The response variable estimate is the relative effect of Scholastic Aptitude Test coaching programs in 8 schools and Gelman (2006) focusses on the variance in school effects. Since we only have a single estimate per school there will be a one-to-one mapping between $\texttt{school}$ effects and the residual. In most cases this would result in the variance in school effects being confounded with the residual variance. Here, however, we have been gifted the residual (within school) variance ($\texttt{ve}$) which varies from school to school. In reality, these residual variances are actually estimates and we might wish to factor in this additional complication, but for now we will ignore this complexity and come back to it in Chapter 9. First, lets fit the inverse-Wishart prior we have been using up to now with $\texttt{V}=1$ and $\texttt{nu}=0.002$. This prior is equivalent to an inverse-gamma prior with a shape and scale of 0.001 (Section 2.6):

prior.mschool.1<-list(R=list(V=diag(schools$ve), fix=1), 
                      G=list(G1=list(V=1, nu=0.002)))

mschool.1<-MCMCglmm(estimate~1, random=~school, rcov=~idh(school):units, data=schools, prior=prior.mschool.1)

The model contains an argument we haven’t seen before: $\texttt{rcov}$. In all previous analyses we used the default ~units which fits a set of independent and identically distributed residuals with a single variance ($\sigma^2_{\texttt{units}}$) to be estimated. $\texttt{MCMCglmm}$ allows this assumption to be relaxed, and Chapter 5 is dedicated to this subject. Here, we will simply note that we have assigned each school a residual variance (the corresponding element of $\texttt{ve}$) and fixed it at this value, leaving only the intercept and the variance in school effects ($\sigma^2_{\texttt{school}}$) to be estimated. The MCMC trace for $\sigma^2_{\texttt{school}}$ looks dreadful (Figure 4.4).
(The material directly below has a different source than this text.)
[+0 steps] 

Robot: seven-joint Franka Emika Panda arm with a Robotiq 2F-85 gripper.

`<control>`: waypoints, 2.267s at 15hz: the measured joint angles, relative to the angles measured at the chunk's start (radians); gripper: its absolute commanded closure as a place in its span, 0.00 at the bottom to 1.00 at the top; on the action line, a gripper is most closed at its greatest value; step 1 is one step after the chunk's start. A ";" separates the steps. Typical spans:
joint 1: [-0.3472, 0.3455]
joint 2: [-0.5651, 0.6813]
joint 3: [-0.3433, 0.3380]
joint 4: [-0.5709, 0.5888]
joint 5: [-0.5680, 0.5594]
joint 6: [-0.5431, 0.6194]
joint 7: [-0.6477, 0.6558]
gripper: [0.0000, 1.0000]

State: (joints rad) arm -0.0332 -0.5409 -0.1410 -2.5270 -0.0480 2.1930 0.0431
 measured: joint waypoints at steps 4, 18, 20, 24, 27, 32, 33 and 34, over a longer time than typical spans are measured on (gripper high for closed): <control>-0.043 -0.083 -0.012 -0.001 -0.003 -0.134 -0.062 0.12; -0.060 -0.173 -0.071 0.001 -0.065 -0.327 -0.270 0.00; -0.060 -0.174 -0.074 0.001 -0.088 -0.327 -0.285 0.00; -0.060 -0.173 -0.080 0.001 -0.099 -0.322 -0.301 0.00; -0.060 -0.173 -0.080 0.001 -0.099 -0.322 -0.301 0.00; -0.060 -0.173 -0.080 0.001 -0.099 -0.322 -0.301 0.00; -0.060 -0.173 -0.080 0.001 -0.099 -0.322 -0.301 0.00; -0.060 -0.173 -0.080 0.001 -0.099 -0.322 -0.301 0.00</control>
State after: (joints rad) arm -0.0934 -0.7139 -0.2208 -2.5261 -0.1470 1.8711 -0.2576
$MCMC trace for the variance in $\texttt{school}$ effects from model `mschool.1` in which an inverse-Wishart prior was used with $\texttt{V=1}$ and $\texttt{nu=0.002}.$$

Figure 4.4: MCMC trace for the variance in $\texttt{school}$ effects from model mschool.1 in which an inverse-Wishart prior was used with $\texttt{V=1}$ and $\texttt{nu=0.002}.$

The autocorrelation in the chain is evident and there appears to be a lot of posterior density at zero. These are separate issues. Autocorrelation in the chain is due to algorithmic inefficiencies in sampling the posterior distribution, whereas a lot of posterior density near zero reflects the combined information coming from the data and coming from the prior (Chapter 2). Certainly, some posterior distributions are harder to sample from than others, and the efficiency of the MCMC algorithm may decrease when the posterior is close to zero. But if the chain can be run long enough that these inefficiencies are not consequential, situations where the posterior has ‘too much’ density near zero indicate potential problems with the prior, not algorithmic problems.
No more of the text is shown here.